In a follow-up study of participants in TV’s The Biggest Loser, it was found that even though all the contestants had lost considerable weight during the show, they had mostly put the weight back on afterwards.
It wasn’t just that they went back to their old ways. More importantly, the study found that they had reduced their metabolic rate during the show, when they were deprived of adequate food and moved a lot, so that they were each burning up to 500 fewer calories each day. This is despite the increase in movement.
This is an obvious survival mechanism in reaction to food deprivation. But this effect persisted long after the show was over. It seems likely that some sort of body memory kicked in and adjusted to the possibility of future shortages, even though the deprivation was for a once off period only.
This has important implications: beyond some limit, you do not burn more calories by increasing your exercise level.
It may also be the case that our ability to burn calories may plateau at a certain daily level. The implication is that even if you increase the amount of exercise you do, you do not burn an increased number of calories. For most of us however, the chances are that we are not at that level.
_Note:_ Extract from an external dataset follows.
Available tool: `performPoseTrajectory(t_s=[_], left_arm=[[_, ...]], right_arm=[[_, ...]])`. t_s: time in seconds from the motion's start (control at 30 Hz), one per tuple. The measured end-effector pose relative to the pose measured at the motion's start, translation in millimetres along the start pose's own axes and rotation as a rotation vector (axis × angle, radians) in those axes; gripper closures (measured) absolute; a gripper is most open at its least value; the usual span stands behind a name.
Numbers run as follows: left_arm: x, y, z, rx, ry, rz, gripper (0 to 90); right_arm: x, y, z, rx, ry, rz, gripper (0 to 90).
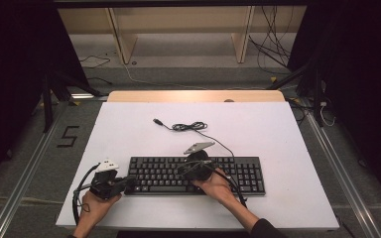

So, we are more aware than ever of the increasing instances of overweight. We are more aware than ever of the benefits of exercise. There are more opportunities than ever to take exercise and more people are doing so. But average body weights keep rising.
Is There a Link Between Exercise and Weight Loss?
Exercise alone cannot address a weight problem. The attention needs to be placed on diet, on calorie intake. Simple ‘calorie in-calorie out’ calculations are meaningless. Avoid any thoughts that you’ve earned a treat if you exercise, if weight loss is your goal.
Diet control is central to weight loss. And it not just calorie counting. The form of the food you eat is also important.
Exercise has many health benefits. But weight loss should not be placed as a primary one. And be very wary of thoughts that you can eat junk foods and then burn it off.
The National Weight Control Registry studied the traits, habits, and behaviours of more than 10,000 people who have lost at least 30 pounds and kept it off for a minimum of one year.
The results showed that there are a number of commonalities among people who have lost weight successfully.
- They weigh themselves at least once a week.
- They restrict their calorie intake, stay away from high-fat foods, and watch their portion sizes.
- They exercise regularly, but do so in addition to calorie control and other beneficial lifestyle behaviours.
You need to control your diet and exercise. But here’s the important lesson: do not to count the calories burned in physical activity as meaning you can engage in extra eating if you are trying to lose weight.
It’s far better to pretend you are not exercising at all. Think of the health benefits you get from exercise. These are a good enough reason to exercise, not any possible weight loss benefits.